One hundred and forty videos were received, from students in 10 states and 8 countries, including Kuwait, Costa Rica, Turkey, Vietnam, Mexico and Spain. The 15-member jury included communication and environmental experts, Smithsonian staff, teen activists and former winners. Those students who made it to the final round had one week to submit a detailed plan, budget, and timeline for realizing their dream with the $500 award.

"Seeing so many fresh, innovative, and yet realistic solutions to the environmental issues we face was truly an inspiration," said Jennifer Brundage and Brian Coyle, co-directors of the project at the Smithsonian. "We embrace this opportunity to empower students to be the transformational changemakers we know they are. We are deeply committed to helping make their dreams a reality."

The proposals put forward by the McAuliffe Center teams will be part of the Science on State Street virtual celebration, and filmmakers will be featured on April 20 at 11am. In addition, one of the McAuliffe Center teens will be starting a virtual filmmaking internship with the Smithsonian in April, to continue to make films about environmental action by teens. Addressing the global climate crisis with innovative approaches to environmental challenges is a priority at the Smithsonian. Through its Earth Optimism Initiative and collaborations with Smithsonian Affiliates and organizations such as the Global CoLab Network, the Smithsonian works to inspire more young people to become environmental leaders. Another gathering is tentatively planned for October 2021 in Washington, D.C. to spotlight the implementation of student ideas.

About Framingham State University

Framingham State University was founded in 1839 as the nation’s first public university for the education of teachers.

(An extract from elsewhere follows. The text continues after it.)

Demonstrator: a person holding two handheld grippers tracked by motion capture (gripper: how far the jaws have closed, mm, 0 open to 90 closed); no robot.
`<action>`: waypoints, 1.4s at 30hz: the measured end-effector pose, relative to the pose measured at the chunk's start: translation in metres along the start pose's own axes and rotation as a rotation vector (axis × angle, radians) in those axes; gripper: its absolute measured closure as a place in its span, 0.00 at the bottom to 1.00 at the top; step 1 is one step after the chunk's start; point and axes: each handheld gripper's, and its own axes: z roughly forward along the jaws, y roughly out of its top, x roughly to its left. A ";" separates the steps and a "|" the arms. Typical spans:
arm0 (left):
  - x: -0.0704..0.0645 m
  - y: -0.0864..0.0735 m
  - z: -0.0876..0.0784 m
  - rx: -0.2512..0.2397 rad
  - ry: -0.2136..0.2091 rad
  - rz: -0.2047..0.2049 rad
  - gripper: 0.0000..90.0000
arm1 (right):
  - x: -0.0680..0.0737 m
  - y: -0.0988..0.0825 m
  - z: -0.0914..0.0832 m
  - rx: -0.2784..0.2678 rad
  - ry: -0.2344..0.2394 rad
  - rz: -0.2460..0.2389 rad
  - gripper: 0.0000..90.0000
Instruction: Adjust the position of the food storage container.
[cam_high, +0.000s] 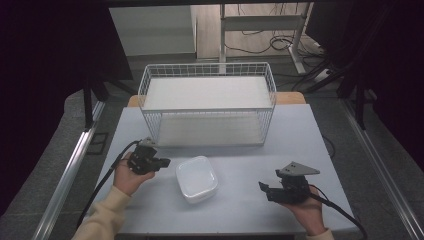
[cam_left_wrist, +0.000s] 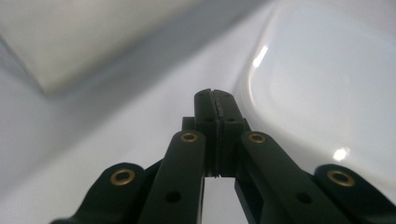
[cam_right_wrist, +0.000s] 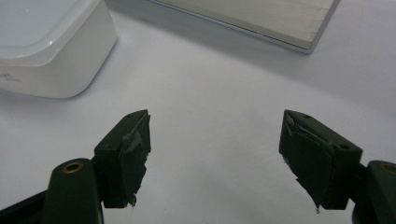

Since that time, it has evolved into a vibrant, comprehensive liberal arts institution offering small, personalized classes on a beautiful New England campus. Today, the University enrolls more than 6,000 students with 58 undergraduate and graduate degree programs in the arts, humanities, sciences, social sciences and professional fields. As a State College and University (SCU), Framingham State prides itself on quality academic programs, affordability, and commitment to access for all qualified students.